C’est d’ailleurs pour cette raison qu’en 2018, nous avons créé notre programme Rendre l’appareil : afin de mettre des téléphones intelligents dans les mains des personnes aveugles. De plus, nous offrons une quinzaine d’heures de formation pour apprendre à exploiter leur plein potentiel. Puis nous avons lancé notre Centre Mieux Vivre, pour offrir plus de choix et de liberté à notre clientèle. Nos conseillers sont là pour aider les personnes à trouver la technologie qui répond le mieux à leurs besoins. Il est possible d’essayer les produits dans son environnement et de bénéficier d’aide financière. Nous faisons d’ailleurs une tournée en région pour que ceux qui pourraient bénéficier des produits sachent qu’ils existent ! Idéalement, nous aimerions que les gouvernements provinciaux révisent leur attribution de produits ou qu’un programme national soit mis en place pour que les personnes qui vivent avec une limitation visuelle ne dépendent pas d’un organisme comme INCA.

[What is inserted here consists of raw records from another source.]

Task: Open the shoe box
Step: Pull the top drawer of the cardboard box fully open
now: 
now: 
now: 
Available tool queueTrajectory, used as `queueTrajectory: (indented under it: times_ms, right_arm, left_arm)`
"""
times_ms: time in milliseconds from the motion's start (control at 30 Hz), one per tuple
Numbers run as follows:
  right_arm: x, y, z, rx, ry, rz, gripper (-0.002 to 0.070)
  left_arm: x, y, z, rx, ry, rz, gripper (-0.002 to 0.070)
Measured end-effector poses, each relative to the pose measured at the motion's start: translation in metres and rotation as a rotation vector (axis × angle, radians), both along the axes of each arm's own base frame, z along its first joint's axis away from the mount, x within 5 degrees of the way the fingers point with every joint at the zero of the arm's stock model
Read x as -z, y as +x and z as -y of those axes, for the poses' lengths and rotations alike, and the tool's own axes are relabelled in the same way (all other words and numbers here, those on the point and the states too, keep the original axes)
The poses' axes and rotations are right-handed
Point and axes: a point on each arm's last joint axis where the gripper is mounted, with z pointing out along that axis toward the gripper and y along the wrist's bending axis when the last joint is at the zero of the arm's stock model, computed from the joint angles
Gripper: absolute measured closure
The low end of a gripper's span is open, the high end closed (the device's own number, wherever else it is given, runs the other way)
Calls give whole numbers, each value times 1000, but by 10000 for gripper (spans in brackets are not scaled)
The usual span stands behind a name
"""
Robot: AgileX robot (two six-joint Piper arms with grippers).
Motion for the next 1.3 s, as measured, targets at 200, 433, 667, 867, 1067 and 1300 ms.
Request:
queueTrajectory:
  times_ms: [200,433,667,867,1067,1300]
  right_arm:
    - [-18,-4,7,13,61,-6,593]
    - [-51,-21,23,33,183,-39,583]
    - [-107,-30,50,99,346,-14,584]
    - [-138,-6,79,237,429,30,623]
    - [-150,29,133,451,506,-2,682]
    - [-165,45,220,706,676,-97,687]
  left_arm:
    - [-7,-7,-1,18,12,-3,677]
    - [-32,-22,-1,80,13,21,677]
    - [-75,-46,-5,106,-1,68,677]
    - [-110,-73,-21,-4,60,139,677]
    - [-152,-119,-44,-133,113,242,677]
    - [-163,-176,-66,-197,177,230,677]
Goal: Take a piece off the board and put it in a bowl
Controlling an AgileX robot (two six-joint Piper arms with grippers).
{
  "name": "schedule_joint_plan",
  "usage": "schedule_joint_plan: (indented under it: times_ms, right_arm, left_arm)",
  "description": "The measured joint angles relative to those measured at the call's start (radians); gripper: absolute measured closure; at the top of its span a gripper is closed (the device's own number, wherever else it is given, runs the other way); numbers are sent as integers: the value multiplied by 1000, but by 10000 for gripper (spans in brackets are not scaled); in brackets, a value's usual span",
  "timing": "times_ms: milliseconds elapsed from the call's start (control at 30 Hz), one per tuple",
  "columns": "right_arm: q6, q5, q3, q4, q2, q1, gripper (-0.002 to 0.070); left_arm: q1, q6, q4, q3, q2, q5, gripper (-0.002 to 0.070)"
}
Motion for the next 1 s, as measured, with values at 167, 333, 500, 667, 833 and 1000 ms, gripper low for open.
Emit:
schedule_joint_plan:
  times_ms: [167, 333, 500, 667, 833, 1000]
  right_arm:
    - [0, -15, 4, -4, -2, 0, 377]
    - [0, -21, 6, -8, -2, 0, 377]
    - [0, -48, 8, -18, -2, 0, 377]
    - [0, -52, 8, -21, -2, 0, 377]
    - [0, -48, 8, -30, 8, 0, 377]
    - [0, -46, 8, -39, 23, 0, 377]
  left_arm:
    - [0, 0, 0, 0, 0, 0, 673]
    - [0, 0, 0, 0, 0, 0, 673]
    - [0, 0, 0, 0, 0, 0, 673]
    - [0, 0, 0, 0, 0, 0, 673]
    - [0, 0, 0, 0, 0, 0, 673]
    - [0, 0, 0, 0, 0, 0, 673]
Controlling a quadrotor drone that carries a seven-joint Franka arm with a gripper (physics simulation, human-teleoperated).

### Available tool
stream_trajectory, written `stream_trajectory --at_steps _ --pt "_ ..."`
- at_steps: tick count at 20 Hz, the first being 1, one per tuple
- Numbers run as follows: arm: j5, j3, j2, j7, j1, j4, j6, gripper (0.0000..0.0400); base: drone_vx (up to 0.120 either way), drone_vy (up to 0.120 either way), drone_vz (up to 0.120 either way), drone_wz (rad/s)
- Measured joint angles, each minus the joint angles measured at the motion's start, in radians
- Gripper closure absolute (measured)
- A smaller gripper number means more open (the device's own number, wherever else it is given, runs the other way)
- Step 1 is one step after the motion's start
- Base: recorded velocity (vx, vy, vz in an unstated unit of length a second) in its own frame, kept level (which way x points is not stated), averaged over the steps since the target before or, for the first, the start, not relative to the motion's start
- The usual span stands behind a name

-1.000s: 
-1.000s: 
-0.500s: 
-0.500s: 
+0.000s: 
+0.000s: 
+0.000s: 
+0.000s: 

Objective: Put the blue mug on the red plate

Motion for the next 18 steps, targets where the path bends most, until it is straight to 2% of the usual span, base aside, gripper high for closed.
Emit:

 « Le stress, la fatigue, les difficultés financières et les problèmes de santé mentale » pèsent énormément sur les épaules des parents ayant des enfants aveugles. Comment peut-on les aider ?

En fait, l’enjeu est surtout que les enfants aveugles ou ayant une basse vision ne reçoivent pas le soutien scolaire dont ils ont besoin pour exceller. Les parents font aussi état d’un manque flagrant de sensibilisation au sujet de la perte de la vision au sein des professionnels de la santé, ce qui entraîne un manque d’informations, de ressources et de conseils.

Notre but est de donner aux parents et aux enfants le soutien dont ils ont besoin pour que les enfants vivant avec une limitation visuelle ou ceux ayant un parent aveugle aient les mêmes chances que leurs camarades.

Par exemple nous souhaitons:

Mettre en œuvre un programme pour les enfants et les familles

Que les enfants bénéficient tous d’un dépistage oculaire complet et obligatoire avant d’entrer à l’école.

Que toutes les provinces adoptent des normes nationales d’éducation pour les étudiants ayant une limitation visuelle, et que tous les étudiants soient sensibilisés sur la perte de vision à l’école.

2 millions de Canadiens vivent avec une incapacité visuelle et ce chiffre va doubler dans les 25 prochaines années du fait du vieillissement de la population. Est-ce qu’il existe des moyens de faire de la prévention de la cécité auprès des personnes âgées et quel est le message d’espoir que l’on peut adresser à tous nos auditeurs vivant avec un tel handicap ?

Il est possible de vivre une vie épanouie avec une limitation visuelle. INCA est là pour vous outiller. Appelez-nous au 1 800 465-4622 ou visitez notre site web www.inca.ca.

Passez le mot, la cécité n’est pas une fatalité. Les principaux défis sont le manque d’accessibilité et les préjugés. Il faut changer ce que signifie être aveugle.

Plusieurs personnes pensent que parce qu’elles sont âgées, il est normal de perdre la vue et d’être limitées dans leur quotidien. Comme je le disais, plusieurs pertes de vision peuvent être prévenues ou guéries. Et même si on vit avec une limitation visuelle, des outils, des technologies et du soutien existent pour vous permettre de vivre la vie épanouie à laquelle vous avez droit.